Internal power struggles, vulnerabilities and intra-group
inequalities go unnoticed in that context, leaving persisting forms
of neo-colonialism, neo-liberalism and patriarchalism largely
untouched. This is to the detriment of groups within indigenous
communities such as women, the elderly or young people, alongside
intergenerational rights representing considerable intersectional
claims and agendas. Integrating legal theoretical, political,
socio-legal and anthropological perspectives, this book
disentangles indigenous rights frameworks in the particular case of
peremptory norms whenever these reflect both individual and
collective rights dimensions. Further-reaching conclusions are
drawn for groups 'in between', different formations of minority
groups demanding rights on their own terms. Particular absolute
norms provide insights into such interplay transcending individual
and collective frameworks. As one of the founding constitutive
elements of indigenous collective frameworks, indigenous peoples'
right to prior consultation exemplifies what we could describe as
exerting a cumulative, spill-over and transcending effect. Related
debates concerning participation and self-determination thereby
gain salience in a complex web of players and interests at stake.
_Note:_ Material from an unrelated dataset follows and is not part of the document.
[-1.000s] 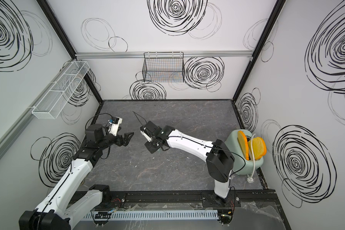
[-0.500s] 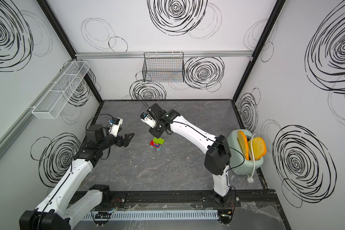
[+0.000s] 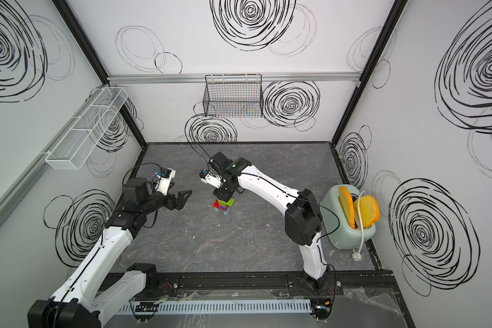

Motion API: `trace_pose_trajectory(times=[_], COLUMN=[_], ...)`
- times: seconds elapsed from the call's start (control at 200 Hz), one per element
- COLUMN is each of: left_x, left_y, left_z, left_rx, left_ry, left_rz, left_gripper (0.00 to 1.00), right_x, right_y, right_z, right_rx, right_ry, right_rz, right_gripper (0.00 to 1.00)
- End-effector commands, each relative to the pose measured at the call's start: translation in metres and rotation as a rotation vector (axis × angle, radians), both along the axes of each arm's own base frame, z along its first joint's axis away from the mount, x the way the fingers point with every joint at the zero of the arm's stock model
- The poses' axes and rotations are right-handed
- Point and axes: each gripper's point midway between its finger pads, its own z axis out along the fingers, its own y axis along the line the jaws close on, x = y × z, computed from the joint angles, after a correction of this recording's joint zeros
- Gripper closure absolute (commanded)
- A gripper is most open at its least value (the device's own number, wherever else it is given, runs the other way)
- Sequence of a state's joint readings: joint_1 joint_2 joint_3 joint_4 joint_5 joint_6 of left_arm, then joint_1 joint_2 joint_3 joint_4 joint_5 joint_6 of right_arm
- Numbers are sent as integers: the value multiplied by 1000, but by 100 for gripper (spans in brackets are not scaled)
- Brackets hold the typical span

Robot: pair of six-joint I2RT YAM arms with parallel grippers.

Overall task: Assemble a giraffe with lego
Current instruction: Assemble the lego brick with the lego brick.

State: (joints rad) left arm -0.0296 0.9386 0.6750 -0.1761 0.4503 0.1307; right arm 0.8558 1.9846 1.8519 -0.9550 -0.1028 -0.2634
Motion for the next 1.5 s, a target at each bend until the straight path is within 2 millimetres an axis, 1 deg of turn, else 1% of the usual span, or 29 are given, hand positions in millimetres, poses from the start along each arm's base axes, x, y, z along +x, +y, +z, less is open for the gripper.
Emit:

Self-determination thereby assumes yet another dimension, namely as
an umbrella tool of resistance enabling indigenous cosmovisions to
materialise in the light of persisting patterns of epistemological
oppression. Using a theoretical approach to close the supposed gap
between indigenous rights frameworks informed by empirical insights
from Bolivia, the Andes and Latin America, the book sheds light on
developments in the African and European human rights systems.